86288 – TXT: Urdu (Unicode 16) encoded text file not recognized correctly anymore

Issue 86288 - TXT: Urdu (Unicode 16) encoded text file not recognized correctly anymore

Summary: TXT: Urdu (Unicode 16) encoded text file not recognized correctly anymore

Status:	CONFIRMED

Alias:	None

Product:	Writer
Classification:	Application
Component:	programming (show other issues)
Version:	OOo 2.2.1
Hardware:	PC Windows XP

Importance:	P3 Trivial (vote)
Target Milestone:	---
Assignee:	AOO issues mailing list
QA Contact:

URL:
Keywords:

Depends on:
Blocks:

Reported:	2008-02-20 22:59 UTC by izavorin
Modified:	2017-05-20 11:15 UTC (History)
CC List:	1 user (show)

See Also:
Issue Type:	DEFECT
Latest Confirmation in:	---
Developer Difficulty:	---

Attachments
Sample UTF-16 file that is loaded incorrectly (5.23 KB, text/plain) 2008-02-20 23:02 UTC, izavorin	no flags	Details
PDF file from UTF-16 Urdu document -- bad formatting (43.37 KB, application/pdf) 2008-02-21 17:09 UTC, izavorin	no flags	Details
Add an attachment (proposed patch, testcase, etc.)

Note You need to log in before you can comment on or make changes to this issue.

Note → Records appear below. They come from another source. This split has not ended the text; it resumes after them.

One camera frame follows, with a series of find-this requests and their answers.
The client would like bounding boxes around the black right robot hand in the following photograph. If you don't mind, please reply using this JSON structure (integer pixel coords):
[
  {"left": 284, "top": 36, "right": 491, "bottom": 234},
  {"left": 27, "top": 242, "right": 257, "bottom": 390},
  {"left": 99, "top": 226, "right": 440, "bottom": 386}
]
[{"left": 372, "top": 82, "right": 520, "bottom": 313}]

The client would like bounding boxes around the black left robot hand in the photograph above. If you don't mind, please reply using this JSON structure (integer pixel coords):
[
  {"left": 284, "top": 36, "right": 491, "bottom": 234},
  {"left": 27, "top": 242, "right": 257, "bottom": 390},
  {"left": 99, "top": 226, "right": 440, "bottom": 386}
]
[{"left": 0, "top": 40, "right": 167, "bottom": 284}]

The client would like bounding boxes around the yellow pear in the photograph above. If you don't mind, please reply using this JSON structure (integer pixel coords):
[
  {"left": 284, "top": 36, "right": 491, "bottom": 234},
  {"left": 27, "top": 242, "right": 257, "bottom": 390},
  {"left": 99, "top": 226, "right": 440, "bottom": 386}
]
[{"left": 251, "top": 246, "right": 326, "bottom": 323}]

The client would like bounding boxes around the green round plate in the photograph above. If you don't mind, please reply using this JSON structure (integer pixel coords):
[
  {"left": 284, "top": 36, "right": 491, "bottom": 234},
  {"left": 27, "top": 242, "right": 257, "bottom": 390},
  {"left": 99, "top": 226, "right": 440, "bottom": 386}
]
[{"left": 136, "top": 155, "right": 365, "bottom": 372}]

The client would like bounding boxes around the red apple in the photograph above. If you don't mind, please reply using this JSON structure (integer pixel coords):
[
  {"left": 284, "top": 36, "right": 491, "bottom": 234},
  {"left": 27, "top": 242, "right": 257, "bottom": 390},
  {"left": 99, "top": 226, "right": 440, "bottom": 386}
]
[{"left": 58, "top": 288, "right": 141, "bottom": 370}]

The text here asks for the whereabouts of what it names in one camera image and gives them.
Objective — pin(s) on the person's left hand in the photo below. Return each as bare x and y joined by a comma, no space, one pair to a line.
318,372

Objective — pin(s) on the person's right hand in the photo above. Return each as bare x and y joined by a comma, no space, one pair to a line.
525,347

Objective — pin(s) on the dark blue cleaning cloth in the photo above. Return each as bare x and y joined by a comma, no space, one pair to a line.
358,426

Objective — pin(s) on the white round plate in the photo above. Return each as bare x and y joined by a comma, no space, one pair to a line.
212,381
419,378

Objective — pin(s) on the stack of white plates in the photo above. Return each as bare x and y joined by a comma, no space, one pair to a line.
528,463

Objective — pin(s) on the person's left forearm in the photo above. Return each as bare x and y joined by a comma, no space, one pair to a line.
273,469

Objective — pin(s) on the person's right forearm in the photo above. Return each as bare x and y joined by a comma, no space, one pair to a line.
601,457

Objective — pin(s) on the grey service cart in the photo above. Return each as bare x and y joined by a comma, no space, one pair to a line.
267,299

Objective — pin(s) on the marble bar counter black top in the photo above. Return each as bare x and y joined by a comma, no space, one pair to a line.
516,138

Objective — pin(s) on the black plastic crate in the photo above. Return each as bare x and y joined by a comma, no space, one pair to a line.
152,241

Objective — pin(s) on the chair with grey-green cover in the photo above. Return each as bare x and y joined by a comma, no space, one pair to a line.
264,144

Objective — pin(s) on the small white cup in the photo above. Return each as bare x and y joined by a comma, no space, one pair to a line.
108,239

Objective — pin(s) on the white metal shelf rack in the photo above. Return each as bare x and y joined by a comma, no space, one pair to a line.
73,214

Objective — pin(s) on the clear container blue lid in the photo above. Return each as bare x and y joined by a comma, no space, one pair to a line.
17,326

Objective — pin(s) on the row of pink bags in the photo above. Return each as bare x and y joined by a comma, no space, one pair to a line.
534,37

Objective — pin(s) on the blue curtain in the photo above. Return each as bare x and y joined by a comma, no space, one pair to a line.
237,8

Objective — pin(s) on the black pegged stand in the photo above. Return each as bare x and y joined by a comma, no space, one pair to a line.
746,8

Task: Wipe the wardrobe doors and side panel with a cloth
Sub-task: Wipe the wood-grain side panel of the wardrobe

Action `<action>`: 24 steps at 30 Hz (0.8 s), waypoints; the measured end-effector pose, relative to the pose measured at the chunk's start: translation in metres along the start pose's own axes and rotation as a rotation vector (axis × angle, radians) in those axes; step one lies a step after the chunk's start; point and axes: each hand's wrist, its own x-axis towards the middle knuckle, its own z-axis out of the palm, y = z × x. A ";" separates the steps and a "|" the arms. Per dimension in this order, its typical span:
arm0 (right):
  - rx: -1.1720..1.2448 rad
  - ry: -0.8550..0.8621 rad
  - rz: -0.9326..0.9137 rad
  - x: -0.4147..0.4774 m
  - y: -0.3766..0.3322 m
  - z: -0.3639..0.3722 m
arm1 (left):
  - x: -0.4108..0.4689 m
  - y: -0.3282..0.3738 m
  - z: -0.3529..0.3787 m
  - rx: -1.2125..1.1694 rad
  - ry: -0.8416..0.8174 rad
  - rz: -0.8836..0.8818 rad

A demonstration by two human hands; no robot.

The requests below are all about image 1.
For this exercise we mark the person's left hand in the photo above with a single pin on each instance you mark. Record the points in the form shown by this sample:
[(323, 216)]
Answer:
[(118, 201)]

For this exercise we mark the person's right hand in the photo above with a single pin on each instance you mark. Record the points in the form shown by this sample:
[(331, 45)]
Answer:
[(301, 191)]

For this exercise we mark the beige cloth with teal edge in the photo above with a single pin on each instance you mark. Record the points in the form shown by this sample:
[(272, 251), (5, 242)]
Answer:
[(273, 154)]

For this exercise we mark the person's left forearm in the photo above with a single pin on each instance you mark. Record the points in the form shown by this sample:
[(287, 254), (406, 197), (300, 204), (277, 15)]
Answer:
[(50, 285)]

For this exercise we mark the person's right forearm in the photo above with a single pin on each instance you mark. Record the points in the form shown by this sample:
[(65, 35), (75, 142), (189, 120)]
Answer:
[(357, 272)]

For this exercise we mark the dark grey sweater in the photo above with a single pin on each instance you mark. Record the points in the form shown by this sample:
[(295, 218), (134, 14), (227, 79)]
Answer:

Description izavorin 2008-02-20 22:59:15 UTC

I have a collection of text files that contain text in various languages, e.g.
Arabic, Pashto, Urdu, Farsi, Russian, Chinese etc. These documents are either in
the UTF-8 or UTF-16 encoding. I need to write a Basic macro that will load a
file and export it into PDF. The default loading operation such as this

oDoc = StarDesktop.loadComponentFromURL( cInURL, "_blank", 0, _
       Array(MakePropertyValue( "Hidden", True ),))

works for some files but not for others. For instance, it seems to correctly
load Arabic files but not Urdu. This seems to be related to the issue #63077
(http://qa.openoffice.org/issues/show_bug.cgi?id=63077) which has been reported
a while ago. Has it been resolved in the release 2.3.X? In other words, is it
possible to correctly load a UTF-8 or -16 encoded text file with BOM without
explicitly specifying the encoding? Thank you.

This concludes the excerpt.